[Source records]

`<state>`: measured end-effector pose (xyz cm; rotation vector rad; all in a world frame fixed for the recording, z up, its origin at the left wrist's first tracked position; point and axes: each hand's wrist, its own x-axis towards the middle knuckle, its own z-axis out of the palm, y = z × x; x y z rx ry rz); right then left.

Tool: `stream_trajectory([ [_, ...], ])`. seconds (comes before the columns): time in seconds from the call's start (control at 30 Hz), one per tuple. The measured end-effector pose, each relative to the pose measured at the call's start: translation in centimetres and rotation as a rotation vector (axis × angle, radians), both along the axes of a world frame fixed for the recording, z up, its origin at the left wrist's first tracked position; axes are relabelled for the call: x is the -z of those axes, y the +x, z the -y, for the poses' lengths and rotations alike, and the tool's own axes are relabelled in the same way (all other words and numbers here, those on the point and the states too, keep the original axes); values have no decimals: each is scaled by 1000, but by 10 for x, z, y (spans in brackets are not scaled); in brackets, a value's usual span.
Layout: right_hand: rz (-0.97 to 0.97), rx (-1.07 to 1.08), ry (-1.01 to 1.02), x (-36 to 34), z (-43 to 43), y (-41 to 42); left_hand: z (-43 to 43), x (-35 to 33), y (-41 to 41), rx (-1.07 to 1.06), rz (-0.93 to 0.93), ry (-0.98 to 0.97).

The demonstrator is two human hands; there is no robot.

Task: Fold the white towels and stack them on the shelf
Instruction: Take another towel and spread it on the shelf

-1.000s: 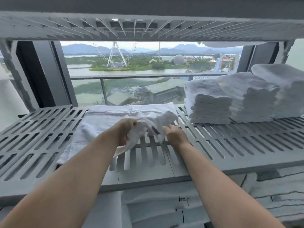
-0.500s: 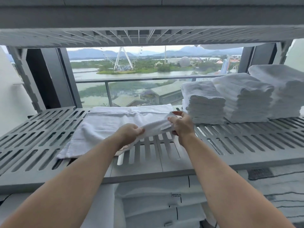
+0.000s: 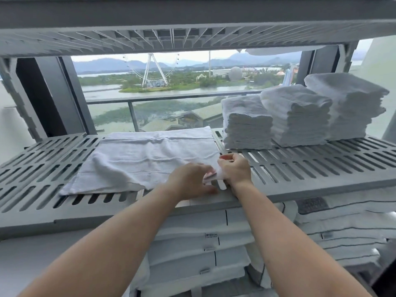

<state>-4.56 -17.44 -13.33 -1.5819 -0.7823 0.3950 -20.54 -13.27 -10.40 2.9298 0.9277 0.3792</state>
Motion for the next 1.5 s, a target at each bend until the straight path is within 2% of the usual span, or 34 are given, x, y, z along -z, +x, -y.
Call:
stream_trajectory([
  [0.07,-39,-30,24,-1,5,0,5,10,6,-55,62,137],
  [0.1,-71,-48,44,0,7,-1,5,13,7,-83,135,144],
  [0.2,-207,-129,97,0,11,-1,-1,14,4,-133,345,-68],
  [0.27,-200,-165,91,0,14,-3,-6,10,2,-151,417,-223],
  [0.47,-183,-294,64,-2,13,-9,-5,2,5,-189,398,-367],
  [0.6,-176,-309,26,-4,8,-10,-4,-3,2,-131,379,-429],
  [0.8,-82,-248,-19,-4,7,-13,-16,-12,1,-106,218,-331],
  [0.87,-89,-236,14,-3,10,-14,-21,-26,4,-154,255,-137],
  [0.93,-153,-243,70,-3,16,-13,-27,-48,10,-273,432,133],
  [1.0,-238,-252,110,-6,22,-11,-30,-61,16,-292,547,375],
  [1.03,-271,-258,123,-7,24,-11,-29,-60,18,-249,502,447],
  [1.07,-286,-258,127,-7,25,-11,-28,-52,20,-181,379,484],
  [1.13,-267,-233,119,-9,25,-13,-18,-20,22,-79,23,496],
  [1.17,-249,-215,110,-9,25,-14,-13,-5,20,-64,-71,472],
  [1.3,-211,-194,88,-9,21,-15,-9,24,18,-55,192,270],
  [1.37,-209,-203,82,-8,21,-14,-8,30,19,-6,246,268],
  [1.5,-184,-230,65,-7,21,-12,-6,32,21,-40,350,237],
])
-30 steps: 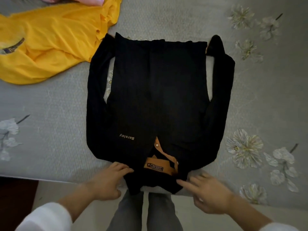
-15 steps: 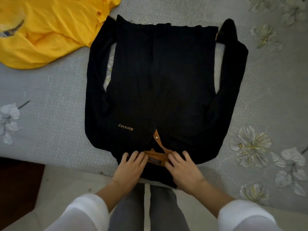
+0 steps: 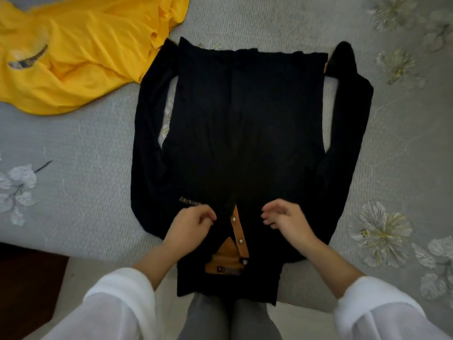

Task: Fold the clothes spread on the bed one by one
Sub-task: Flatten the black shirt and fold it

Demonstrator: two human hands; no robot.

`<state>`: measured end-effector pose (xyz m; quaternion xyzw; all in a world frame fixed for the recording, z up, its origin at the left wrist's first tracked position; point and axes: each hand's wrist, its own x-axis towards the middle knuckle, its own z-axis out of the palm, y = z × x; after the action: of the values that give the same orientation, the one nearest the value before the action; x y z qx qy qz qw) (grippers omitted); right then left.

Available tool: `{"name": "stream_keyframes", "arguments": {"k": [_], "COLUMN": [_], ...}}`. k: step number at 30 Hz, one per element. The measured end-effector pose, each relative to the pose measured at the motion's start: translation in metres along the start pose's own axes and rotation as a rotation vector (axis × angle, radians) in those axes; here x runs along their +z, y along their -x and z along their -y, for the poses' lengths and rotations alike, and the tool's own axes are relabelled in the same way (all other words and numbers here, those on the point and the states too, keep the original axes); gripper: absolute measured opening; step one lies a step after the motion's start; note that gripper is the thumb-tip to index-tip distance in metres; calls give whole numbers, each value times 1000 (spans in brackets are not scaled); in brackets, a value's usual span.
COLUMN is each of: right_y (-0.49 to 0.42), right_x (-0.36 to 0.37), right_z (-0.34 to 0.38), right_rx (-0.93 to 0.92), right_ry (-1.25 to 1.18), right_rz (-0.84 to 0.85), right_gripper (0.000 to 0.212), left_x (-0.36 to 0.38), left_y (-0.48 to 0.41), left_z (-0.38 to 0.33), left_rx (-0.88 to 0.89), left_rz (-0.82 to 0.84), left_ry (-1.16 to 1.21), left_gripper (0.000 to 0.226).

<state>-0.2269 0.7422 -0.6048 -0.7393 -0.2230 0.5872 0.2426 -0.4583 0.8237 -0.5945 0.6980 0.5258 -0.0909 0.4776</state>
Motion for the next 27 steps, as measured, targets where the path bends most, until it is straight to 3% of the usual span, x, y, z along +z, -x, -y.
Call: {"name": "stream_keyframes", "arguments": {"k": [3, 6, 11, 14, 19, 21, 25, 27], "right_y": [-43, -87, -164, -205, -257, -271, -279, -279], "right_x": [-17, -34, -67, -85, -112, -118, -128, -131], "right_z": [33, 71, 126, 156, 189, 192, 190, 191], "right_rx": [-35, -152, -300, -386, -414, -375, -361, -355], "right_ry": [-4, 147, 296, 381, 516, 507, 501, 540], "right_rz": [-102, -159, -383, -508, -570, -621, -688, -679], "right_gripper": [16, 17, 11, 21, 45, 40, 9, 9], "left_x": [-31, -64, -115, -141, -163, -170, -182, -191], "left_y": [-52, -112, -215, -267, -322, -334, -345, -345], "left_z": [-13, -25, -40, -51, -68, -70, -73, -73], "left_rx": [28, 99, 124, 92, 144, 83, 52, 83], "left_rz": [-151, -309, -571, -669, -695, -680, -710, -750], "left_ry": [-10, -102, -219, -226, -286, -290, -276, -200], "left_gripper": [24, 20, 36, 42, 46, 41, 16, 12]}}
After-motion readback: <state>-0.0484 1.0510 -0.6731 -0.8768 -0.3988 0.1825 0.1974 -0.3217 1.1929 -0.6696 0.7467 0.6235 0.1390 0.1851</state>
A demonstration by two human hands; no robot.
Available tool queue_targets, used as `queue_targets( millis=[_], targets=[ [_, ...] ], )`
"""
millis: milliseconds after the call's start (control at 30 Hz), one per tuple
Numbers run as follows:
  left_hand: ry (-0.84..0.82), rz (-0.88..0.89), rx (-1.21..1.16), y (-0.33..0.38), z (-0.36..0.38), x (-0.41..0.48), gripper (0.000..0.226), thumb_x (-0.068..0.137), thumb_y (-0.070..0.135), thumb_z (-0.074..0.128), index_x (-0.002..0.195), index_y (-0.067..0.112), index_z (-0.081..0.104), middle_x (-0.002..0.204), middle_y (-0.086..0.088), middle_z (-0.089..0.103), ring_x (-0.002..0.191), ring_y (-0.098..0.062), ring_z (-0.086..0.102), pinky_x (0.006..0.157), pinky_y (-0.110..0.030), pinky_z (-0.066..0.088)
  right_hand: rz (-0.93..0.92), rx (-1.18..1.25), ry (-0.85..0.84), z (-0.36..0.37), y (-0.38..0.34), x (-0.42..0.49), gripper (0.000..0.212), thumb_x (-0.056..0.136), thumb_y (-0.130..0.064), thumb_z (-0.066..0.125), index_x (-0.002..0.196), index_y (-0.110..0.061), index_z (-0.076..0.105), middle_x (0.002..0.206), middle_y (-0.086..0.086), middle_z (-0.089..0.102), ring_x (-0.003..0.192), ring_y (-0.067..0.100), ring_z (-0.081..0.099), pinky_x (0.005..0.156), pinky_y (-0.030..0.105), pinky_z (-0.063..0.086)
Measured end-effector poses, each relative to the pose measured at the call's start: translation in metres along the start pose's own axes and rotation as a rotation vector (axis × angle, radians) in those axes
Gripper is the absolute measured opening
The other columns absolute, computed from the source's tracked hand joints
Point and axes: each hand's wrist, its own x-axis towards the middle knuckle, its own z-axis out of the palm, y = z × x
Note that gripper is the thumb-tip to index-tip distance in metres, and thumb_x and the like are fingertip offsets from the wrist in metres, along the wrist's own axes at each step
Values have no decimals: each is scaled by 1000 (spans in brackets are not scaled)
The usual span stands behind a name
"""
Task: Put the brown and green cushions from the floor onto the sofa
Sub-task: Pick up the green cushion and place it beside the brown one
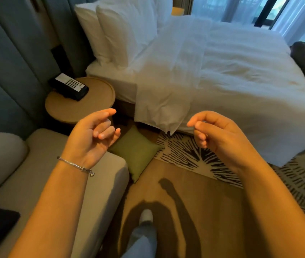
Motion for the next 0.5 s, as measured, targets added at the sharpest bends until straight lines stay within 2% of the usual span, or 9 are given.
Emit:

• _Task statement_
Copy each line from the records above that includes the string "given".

• _Result of the exercise_
Motion for the next 1.5 s, a target at each bend until the straight path is within 2% of the usual span, or 34 are given, x, y, z along -z, +x, -y.
Motion for the next 0.5 s, as measured, targets added at the sharpest bends until straight lines stay within 2% of the usual span, or 9 are given.

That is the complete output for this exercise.